Task prompt:
For each line below with the word "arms", write out a copy.
▬▬▬▬▬▬
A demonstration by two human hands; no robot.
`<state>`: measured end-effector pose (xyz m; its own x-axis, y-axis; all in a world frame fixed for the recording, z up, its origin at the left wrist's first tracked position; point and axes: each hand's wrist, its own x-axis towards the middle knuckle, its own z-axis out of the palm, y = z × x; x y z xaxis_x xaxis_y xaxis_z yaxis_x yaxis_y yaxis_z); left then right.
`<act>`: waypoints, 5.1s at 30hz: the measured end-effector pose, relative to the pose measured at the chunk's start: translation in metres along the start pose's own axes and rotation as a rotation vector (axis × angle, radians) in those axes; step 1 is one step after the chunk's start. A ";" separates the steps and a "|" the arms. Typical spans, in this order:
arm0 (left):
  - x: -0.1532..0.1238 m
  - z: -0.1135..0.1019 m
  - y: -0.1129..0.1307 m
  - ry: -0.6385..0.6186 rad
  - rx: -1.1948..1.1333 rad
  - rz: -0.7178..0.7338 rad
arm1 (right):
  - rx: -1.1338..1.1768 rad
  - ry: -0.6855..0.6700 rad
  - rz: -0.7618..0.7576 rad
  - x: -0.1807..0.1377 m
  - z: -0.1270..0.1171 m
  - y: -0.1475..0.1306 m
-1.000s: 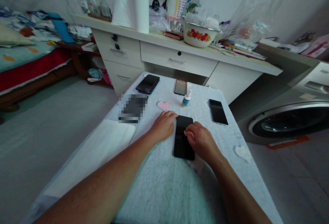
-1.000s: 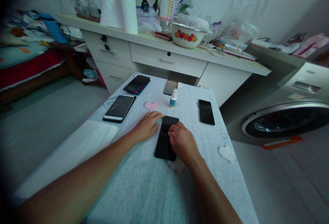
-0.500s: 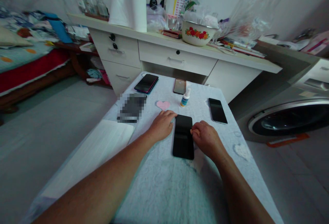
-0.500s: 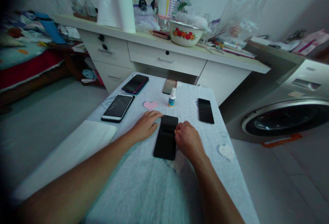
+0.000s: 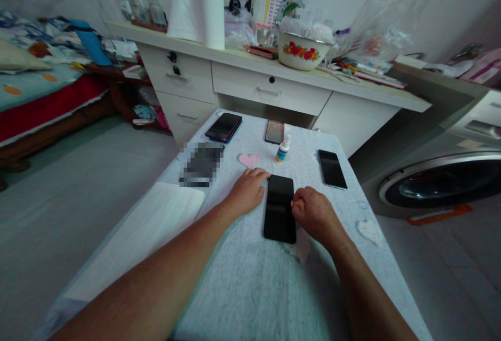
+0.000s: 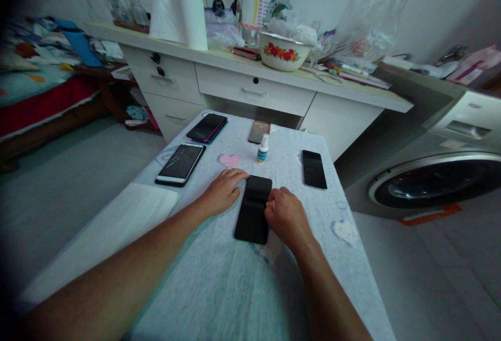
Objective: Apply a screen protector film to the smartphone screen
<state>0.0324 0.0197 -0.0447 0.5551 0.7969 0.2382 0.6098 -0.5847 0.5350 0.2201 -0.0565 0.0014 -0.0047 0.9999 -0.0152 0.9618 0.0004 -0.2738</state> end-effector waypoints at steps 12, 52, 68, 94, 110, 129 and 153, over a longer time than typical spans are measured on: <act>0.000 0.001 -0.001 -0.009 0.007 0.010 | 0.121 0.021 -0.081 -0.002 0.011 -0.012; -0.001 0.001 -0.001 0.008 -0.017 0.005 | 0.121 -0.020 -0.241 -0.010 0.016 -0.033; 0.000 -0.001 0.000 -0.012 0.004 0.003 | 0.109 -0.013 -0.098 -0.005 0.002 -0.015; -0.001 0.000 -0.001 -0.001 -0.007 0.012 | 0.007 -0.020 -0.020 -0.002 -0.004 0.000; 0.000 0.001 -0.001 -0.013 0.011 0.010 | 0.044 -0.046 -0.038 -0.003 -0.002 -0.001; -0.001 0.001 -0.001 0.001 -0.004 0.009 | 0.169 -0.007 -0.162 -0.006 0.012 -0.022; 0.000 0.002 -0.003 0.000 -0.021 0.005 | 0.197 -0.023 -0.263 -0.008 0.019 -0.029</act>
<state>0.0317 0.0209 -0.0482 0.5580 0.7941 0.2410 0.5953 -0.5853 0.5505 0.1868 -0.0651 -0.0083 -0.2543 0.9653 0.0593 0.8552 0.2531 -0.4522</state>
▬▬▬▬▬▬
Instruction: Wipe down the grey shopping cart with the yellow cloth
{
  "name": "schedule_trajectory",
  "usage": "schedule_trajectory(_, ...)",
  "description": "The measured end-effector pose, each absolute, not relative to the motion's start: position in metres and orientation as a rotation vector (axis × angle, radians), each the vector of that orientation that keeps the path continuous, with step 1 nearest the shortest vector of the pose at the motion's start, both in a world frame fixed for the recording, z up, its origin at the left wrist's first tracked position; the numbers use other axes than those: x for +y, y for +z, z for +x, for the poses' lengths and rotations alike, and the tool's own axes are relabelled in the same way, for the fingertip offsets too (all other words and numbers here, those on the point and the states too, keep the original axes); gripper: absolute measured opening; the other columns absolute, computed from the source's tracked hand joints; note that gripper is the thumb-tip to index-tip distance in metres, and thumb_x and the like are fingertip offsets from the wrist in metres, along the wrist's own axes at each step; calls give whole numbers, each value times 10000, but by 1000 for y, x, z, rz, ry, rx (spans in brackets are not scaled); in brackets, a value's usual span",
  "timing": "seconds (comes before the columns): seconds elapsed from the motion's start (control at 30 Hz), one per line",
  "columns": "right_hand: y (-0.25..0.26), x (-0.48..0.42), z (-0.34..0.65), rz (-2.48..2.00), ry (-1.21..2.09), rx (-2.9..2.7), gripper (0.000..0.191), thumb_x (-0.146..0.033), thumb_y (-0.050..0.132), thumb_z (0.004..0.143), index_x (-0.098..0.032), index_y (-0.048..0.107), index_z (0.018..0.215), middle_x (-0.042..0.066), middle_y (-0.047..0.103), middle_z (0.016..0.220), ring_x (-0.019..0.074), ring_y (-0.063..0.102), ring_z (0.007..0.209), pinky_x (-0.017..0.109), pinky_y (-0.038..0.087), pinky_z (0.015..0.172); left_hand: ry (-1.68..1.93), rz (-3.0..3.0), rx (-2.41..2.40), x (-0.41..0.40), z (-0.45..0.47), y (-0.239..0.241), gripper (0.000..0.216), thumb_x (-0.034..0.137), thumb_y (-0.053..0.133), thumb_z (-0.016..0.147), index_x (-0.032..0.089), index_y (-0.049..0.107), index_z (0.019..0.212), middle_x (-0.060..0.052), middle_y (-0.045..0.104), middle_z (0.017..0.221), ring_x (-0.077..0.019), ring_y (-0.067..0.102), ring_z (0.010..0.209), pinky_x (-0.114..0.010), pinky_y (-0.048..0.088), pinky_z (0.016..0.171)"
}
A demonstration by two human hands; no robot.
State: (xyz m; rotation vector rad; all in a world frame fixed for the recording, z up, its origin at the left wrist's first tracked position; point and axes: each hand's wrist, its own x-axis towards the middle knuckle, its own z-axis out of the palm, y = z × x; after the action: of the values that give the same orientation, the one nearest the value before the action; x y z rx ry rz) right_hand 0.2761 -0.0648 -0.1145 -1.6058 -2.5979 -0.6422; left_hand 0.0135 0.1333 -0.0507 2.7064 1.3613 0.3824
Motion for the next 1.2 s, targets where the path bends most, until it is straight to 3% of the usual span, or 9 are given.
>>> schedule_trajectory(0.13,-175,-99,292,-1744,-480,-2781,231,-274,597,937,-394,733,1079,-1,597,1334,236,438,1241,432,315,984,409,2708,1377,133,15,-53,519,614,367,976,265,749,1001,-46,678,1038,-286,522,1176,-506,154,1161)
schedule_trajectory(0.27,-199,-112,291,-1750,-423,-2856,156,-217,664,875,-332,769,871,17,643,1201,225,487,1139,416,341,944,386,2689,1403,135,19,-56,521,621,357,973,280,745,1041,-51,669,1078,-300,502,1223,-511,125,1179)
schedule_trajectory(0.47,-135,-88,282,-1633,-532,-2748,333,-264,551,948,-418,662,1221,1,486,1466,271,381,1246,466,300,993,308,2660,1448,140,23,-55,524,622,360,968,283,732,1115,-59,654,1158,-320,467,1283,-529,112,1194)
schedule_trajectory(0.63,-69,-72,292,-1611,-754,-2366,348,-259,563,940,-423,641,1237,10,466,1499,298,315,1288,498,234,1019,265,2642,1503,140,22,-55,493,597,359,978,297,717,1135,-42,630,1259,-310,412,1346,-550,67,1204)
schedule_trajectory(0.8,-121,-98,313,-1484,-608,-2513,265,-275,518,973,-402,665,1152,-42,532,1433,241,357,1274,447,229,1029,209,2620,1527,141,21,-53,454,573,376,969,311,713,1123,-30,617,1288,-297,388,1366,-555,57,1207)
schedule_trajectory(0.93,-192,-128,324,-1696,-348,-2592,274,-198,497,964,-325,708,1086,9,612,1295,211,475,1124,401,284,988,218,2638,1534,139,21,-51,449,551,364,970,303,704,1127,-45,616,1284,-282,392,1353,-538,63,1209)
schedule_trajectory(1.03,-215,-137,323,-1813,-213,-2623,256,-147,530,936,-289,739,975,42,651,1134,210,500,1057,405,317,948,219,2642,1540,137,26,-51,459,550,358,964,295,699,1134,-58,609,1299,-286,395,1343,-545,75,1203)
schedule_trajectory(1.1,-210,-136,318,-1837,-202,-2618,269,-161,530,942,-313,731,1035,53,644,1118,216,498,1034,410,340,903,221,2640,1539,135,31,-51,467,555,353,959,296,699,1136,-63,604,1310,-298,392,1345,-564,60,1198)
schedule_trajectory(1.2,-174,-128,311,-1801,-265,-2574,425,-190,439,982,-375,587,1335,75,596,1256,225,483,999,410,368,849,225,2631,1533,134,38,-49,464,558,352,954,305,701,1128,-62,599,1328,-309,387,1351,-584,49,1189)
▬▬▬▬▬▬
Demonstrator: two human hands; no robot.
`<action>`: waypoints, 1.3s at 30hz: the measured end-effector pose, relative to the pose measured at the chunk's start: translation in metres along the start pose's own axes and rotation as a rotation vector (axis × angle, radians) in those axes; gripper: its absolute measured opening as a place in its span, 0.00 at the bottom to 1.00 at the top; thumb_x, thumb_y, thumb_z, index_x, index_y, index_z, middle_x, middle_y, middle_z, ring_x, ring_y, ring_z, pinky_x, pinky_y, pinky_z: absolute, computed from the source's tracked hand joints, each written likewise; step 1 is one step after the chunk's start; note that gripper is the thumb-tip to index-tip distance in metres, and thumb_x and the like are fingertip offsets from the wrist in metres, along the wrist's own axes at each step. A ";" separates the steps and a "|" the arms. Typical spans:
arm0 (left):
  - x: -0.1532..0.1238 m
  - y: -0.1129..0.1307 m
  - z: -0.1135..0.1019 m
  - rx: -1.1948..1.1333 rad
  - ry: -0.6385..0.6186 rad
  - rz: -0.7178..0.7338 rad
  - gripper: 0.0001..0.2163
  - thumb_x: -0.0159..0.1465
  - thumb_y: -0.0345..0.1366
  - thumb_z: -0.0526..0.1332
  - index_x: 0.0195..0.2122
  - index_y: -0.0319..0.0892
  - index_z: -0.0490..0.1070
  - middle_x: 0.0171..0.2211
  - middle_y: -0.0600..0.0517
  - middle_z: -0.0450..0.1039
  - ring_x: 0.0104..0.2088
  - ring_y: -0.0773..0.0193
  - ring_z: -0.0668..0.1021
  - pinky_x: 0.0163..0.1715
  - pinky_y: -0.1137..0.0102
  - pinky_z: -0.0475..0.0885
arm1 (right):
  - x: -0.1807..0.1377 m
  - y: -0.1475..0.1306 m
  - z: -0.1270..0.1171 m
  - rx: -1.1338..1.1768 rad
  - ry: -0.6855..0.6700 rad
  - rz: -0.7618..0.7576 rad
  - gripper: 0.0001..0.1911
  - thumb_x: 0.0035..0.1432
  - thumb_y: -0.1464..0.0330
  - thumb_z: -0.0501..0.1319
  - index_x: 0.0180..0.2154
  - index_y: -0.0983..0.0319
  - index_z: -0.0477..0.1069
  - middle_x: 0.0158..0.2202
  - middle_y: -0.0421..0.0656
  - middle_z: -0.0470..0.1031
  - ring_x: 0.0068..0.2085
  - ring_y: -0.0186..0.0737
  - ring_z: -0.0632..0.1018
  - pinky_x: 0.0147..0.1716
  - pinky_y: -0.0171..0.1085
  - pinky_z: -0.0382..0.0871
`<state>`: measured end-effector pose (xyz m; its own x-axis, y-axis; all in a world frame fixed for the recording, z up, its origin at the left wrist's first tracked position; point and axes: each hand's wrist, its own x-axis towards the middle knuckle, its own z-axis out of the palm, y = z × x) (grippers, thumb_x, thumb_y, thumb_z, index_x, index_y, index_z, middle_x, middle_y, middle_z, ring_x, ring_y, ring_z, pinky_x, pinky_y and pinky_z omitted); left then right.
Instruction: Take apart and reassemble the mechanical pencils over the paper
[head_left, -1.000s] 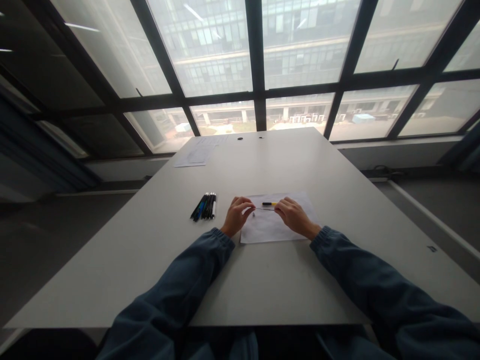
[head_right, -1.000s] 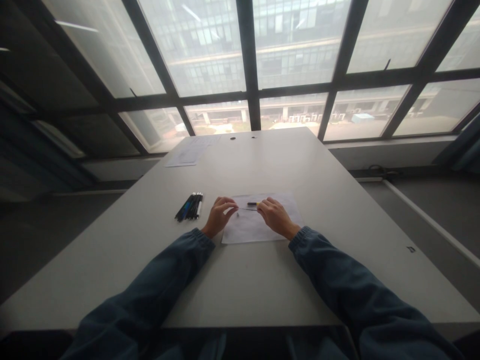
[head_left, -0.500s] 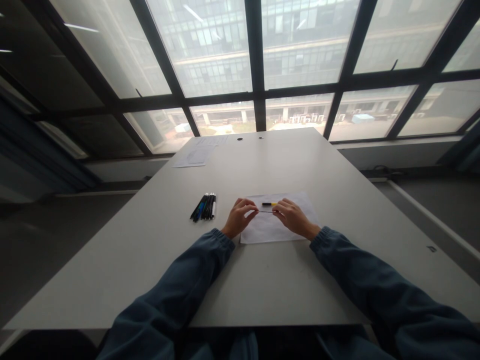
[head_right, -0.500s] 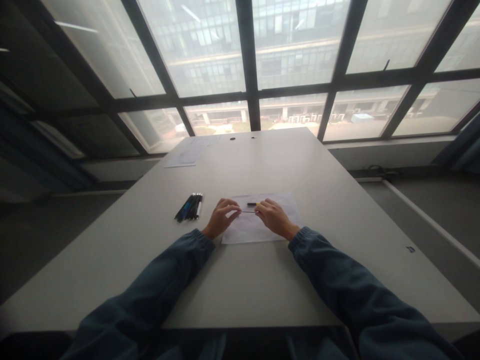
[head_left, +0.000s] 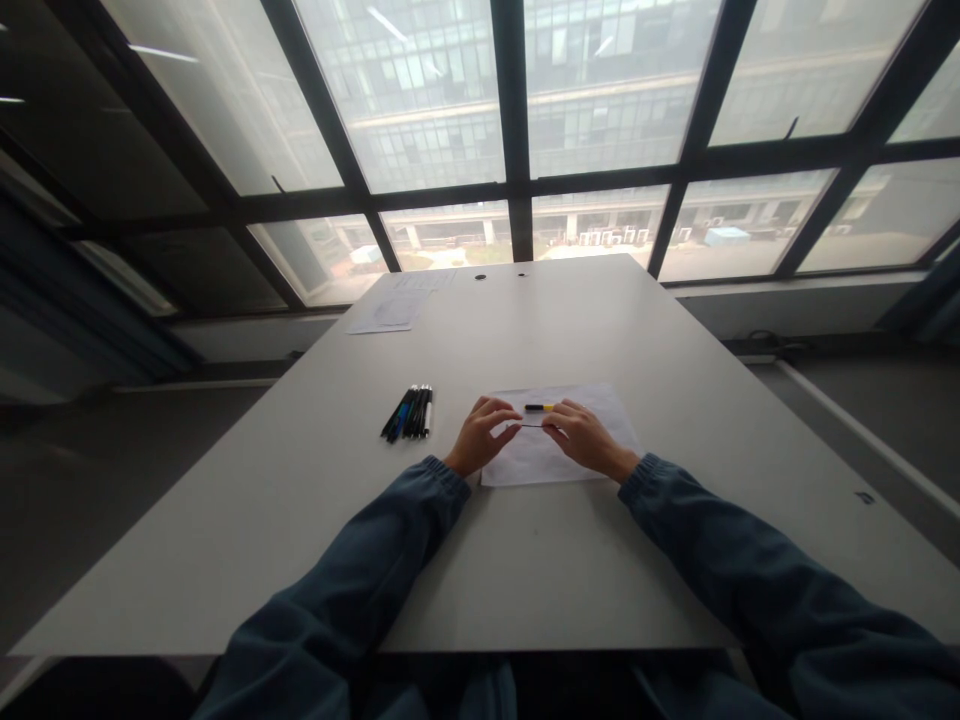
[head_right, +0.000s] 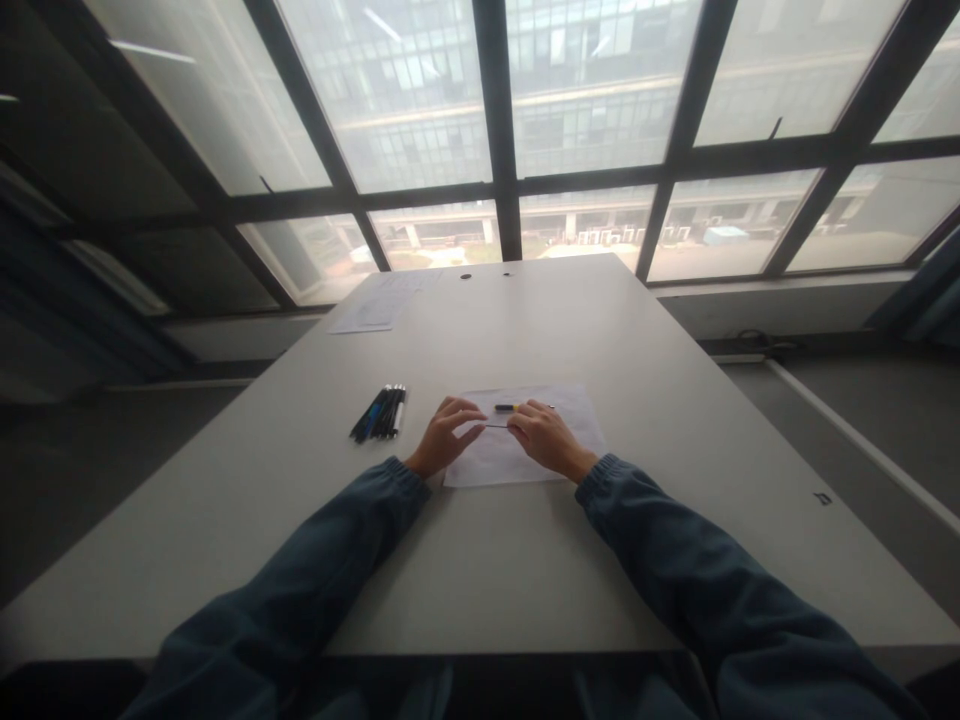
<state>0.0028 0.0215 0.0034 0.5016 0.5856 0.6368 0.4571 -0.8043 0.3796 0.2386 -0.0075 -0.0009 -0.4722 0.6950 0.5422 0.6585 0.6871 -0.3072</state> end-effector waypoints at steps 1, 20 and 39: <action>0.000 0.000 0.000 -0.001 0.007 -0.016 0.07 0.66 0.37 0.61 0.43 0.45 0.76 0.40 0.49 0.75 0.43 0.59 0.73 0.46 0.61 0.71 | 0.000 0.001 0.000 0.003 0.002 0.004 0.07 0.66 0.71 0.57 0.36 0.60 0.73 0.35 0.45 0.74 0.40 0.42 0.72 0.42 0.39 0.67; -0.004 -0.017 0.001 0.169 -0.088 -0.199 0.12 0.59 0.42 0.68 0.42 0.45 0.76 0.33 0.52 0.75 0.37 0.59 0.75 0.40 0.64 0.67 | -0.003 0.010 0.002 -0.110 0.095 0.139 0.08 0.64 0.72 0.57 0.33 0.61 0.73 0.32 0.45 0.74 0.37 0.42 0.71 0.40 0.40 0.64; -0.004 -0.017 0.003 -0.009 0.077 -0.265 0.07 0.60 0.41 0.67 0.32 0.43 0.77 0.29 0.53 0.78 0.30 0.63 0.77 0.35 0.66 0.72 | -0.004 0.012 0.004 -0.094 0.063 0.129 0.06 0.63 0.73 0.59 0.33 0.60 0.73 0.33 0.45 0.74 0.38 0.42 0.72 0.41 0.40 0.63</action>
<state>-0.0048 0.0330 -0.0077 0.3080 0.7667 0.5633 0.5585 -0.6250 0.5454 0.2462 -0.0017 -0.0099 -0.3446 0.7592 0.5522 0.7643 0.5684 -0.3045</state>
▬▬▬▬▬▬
Expected answer:
`<act>`: waypoints, 5.1s at 30hz: the measured end-effector pose, relative to the pose measured at the chunk's start: translation in metres along the start pose's own axes and rotation as a rotation vector (axis × angle, radians) in those axes; step 1 is one step after the chunk's start. A ";" separates the steps and a "|" the arms. Typical spans, in this order:
`<action>`: waypoints, 1.3s at 30hz: the measured end-effector pose, relative to the pose measured at the chunk's start: translation in metres along the start pose's own axes and rotation as a rotation vector (axis × angle, radians) in those axes; gripper: its absolute measured opening as a place in its span, 0.00 at the bottom to 1.00 at the top; thumb_x, thumb_y, thumb_z, index_x, index_y, index_z, middle_x, middle_y, middle_z, ring_x, ring_y, ring_z, pinky_x, pinky_y, pinky_z: absolute, computed from the source's tracked hand joints, each written likewise; step 1 is one step after the chunk's start; note that gripper is the thumb-tip to index-tip distance in metres, and thumb_x and the like are fingertip offsets from the wrist in metres, along the wrist's own axes at each step. A ";" separates the steps and a "|" the arms. Typical spans:

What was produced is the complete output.